Der Anfang des Endes?

Egal ob regionale oder (inter)nationale Ausrichtung: Online und medienkonvergent wird die journalistische Zukunft sein. Von dieser Entwicklung zeigte sich vor allem Matthias Lauterburg, Redaktionsleiter von TeleBärn News, begeistert: «Stünde ich nochmals am Anfang meiner journalistischen Karriere, würde ich als Onlinejournalist beginnen.»
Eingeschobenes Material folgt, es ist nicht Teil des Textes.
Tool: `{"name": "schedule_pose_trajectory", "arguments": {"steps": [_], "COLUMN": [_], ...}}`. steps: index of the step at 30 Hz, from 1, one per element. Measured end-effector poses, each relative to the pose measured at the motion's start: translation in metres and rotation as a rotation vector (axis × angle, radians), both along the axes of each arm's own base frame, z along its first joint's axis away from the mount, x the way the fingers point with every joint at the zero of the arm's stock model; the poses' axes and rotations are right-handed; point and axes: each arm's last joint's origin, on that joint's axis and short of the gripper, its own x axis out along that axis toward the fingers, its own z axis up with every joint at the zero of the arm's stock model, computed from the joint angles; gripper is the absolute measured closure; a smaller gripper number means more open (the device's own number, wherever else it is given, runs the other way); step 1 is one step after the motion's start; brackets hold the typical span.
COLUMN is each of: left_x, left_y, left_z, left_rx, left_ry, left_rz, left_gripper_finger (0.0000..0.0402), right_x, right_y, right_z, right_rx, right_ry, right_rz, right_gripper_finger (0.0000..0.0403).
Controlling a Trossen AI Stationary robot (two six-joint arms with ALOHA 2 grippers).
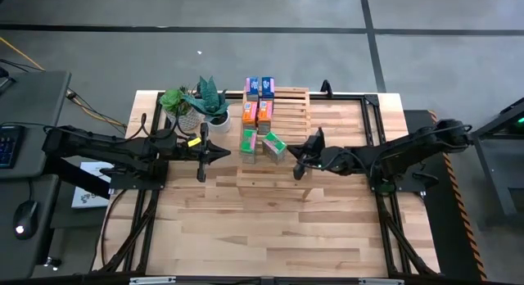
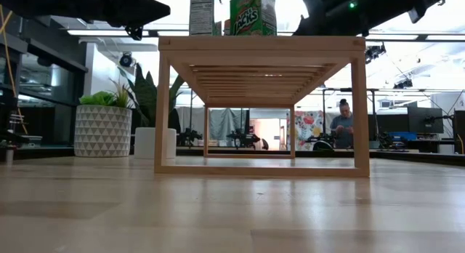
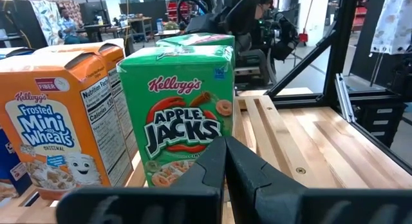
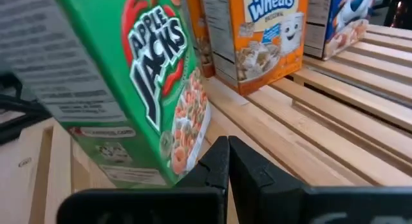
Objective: Stack cereal on shelf
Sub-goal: Put the green cereal box on the shelf aligned with the other green cereal box
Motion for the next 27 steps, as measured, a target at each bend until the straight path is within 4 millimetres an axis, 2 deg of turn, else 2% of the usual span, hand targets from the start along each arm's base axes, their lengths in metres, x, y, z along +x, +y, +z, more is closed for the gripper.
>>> {"name": "schedule_pose_trajectory", "arguments": {"steps": [19, 27], "left_x": [0.000, 0.000], "left_y": [0.000, 0.000], "left_z": [0.000, 0.000], "left_rx": [0.000, 0.000], "left_ry": [0.000, 0.000], "left_rz": [0.000, 0.000], "left_gripper_finger": [0.0401, 0.0401], "right_x": [0.001, 0.011], "right_y": [0.014, 0.017], "right_z": [0.003, -0.001], "right_rx": [0.116, 0.131], "right_ry": [-0.072, -0.101], "right_rz": [0.117, 0.190], "right_gripper_finger": [0.0403, 0.0403]}}
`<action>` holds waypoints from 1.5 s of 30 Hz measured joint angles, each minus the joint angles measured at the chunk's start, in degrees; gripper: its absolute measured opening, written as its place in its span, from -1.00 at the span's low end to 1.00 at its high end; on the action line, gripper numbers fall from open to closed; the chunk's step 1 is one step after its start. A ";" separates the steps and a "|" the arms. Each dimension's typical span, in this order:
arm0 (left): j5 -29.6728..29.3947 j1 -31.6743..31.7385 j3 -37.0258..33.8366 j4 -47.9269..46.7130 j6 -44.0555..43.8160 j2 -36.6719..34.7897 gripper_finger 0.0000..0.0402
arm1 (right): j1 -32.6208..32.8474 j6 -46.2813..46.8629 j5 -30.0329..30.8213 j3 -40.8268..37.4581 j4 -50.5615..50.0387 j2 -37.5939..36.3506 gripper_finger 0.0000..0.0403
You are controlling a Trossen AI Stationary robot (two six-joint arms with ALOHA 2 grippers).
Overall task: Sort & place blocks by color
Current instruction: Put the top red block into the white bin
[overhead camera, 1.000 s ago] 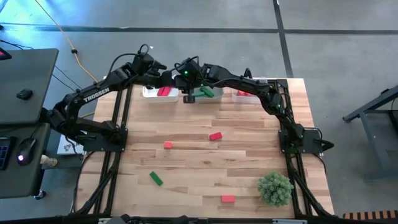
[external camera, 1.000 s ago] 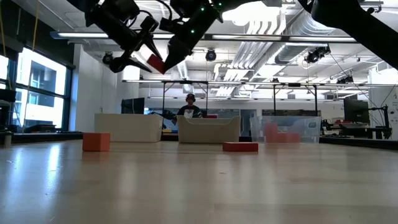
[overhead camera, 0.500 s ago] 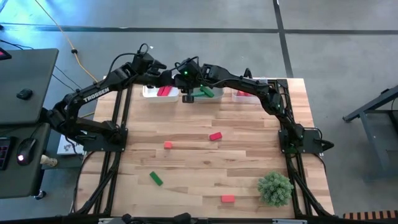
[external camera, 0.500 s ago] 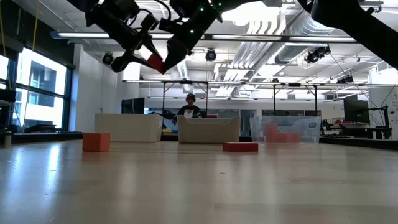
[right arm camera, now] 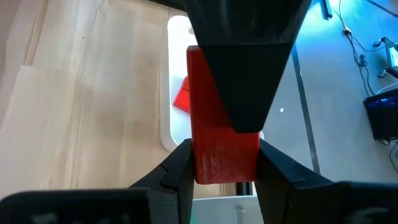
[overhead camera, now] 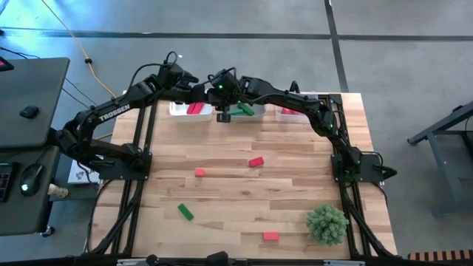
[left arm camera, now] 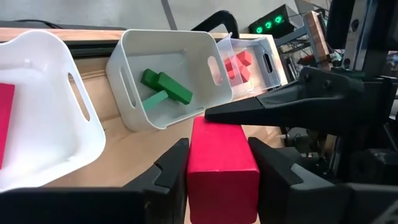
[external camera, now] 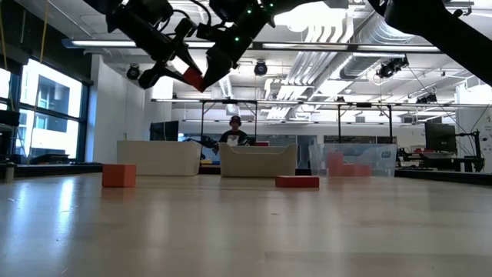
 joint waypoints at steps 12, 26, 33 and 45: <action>-0.33 -0.09 -0.02 1.57 1.48 0.02 -0.45 | -0.04 0.02 1.84 0.08 -0.26 0.00 -0.38; -1.56 -0.24 -0.06 1.52 4.79 0.02 -0.46 | -0.09 0.35 3.01 0.09 -1.03 -0.02 0.01; -4.55 -0.22 -0.04 0.27 8.31 0.02 -0.46 | -0.02 0.51 7.81 0.09 -1.65 -0.02 0.04; -12.45 2.47 -0.12 -7.27 19.63 0.02 -0.46 | 0.64 11.08 14.32 0.09 -5.09 -0.04 0.04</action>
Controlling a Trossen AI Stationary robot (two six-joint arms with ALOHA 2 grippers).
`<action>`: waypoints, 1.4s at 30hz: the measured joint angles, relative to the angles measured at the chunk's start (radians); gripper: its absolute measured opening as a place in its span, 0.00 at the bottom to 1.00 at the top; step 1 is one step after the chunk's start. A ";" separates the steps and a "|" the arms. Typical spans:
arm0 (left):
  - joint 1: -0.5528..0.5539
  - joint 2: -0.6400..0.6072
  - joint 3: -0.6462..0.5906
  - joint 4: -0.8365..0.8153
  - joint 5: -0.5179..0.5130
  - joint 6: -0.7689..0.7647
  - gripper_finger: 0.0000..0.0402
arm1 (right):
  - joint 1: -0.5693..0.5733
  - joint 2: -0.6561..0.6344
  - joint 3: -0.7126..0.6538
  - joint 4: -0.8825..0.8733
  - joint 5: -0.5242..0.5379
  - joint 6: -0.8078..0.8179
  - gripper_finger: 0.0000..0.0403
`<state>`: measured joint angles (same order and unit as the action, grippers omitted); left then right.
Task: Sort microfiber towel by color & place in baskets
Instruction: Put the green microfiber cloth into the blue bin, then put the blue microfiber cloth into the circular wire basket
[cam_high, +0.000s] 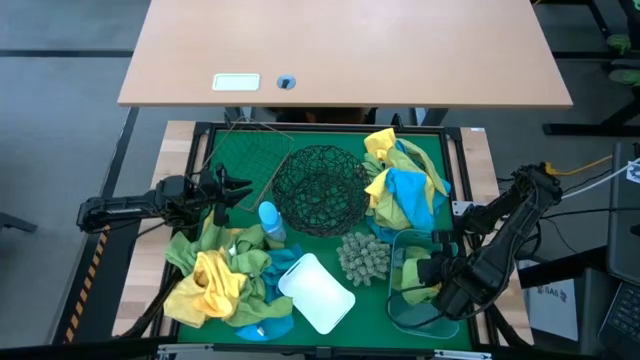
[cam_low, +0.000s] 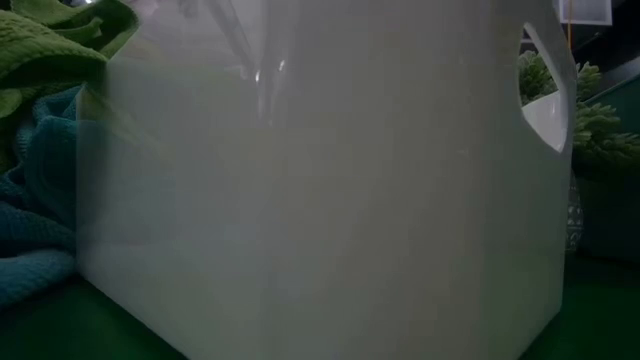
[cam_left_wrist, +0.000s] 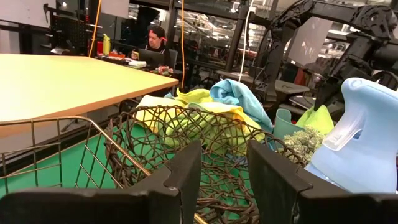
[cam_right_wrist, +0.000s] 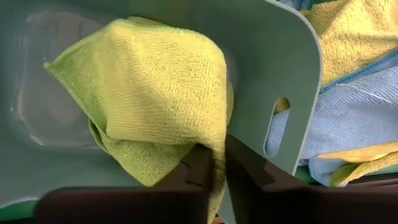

Die kommende Zeit wird nicht rosig, davon waren alle Anwesenden überzeugt. Der in Vergangenheit breit diskutierte Qualitätsverlust der Medien spielt bei dieser Entwicklung nur eine Nebenrolle. Wichtiger ist die Erkenntnis der heutigen und angehenden Journalisten, dass sie in Zukunft weniger Gewicht bei der Meinungsbildung ihres Publikums einnehmen werden. Hinzu kommt, dass viele Journalisten in die Öffentlichkeitsarbeit abwandern und Studenten mit medienwissenschaftlichen Ausbildungen den Arbeitsmarkt überfluten. Im September 2010 waren 1400 Journalistinnen und Journalisten in der Schweiz arbeitslos. Dies ist ein Drittel mehr als vor zwei Jahren. Der Fakt, dass eine immer kleiner werdende Gruppe von Journalisten einer stetig wachsenden Masse von Kommunikatorinnen und Kommunikatoren gegenübersteht, trägt ebenfalls zu einem grösseren Druck auf die Journalisten bei.

Solche und ähnliche Diskussionen sollten in einer nächsten Ausgabe des Berner Medientages zwingend weiterverfolgt und diskutiert werden. Wie und ob dieses Austauschgefäss allerdings weiterbestehen wird, konnte an der zwanzigsten Ausgabe noch nicht geklärt werden. Sicher ist, dass sich das aktuelle Organisationskomitee um Roland Jeanneret (Radio DRS und Glückskette) und Markus Dütschler (Der Bund) zurückzieht und allfälligen Nachfolgern das Feld überlässt, um neue Ideen und Projekte zu lancieren. Oswald Sigg, ehemaliger Bundesratssprecher, formte daraus in seinem Fazit eine klare Botschaft: «Dr Letscht löscht ds Liecht und reserviert vorhär noch schnäu dr Saal für nächschts Jahr.»